## Provided material:
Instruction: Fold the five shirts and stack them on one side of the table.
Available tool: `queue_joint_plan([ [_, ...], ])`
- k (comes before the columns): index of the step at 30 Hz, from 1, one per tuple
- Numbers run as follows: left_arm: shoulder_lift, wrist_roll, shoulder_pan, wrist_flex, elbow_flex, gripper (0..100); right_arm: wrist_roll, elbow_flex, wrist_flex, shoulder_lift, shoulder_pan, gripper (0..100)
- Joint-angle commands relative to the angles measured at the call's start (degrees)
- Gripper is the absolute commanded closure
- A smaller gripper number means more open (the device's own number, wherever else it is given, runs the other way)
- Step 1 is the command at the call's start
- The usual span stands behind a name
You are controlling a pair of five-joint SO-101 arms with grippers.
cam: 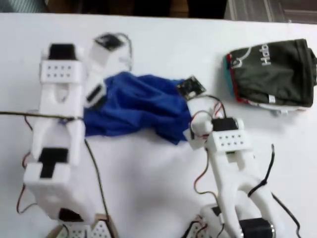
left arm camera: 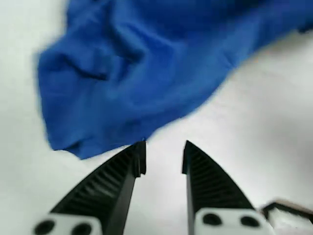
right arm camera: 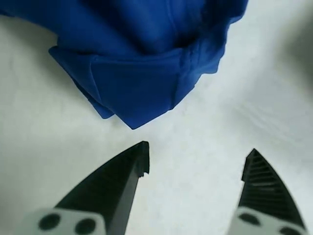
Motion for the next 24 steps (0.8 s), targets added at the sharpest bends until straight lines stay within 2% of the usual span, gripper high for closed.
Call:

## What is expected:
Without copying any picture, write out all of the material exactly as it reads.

## Exercise solution:
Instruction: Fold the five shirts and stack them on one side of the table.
Available tool: `queue_joint_plan([ [_, ...], ])`
- k (comes before the columns): index of the step at 30 Hz, from 1, one per tuple
- Numbers run as follows: left_arm: shoulder_lift, wrist_roll, shoulder_pan, wrist_flex, elbow_flex, gripper (0..100); right_arm: wrist_roll, elbow_flex, wrist_flex, shoulder_lift, shoulder_pan, gripper (0..100)
- Joint-angle commands relative to the angles measured at the call's start (degrees)
- Gripper is the absolute commanded closure
- A smaller gripper number means more open (the device's own number, wherever else it is given, runs the other way)
- Step 1 is the command at the call's start
- The usual span stands behind a name
You are controlling a pair of five-joint SO-101 arms with grippers.
cam: 
left arm camera: 
right arm camera: 
Motion for the next 24 steps (0.8 s), targets added at the sharpest bends until straight lines stay within 2% of the usual span, gripper high for closed.
Call:

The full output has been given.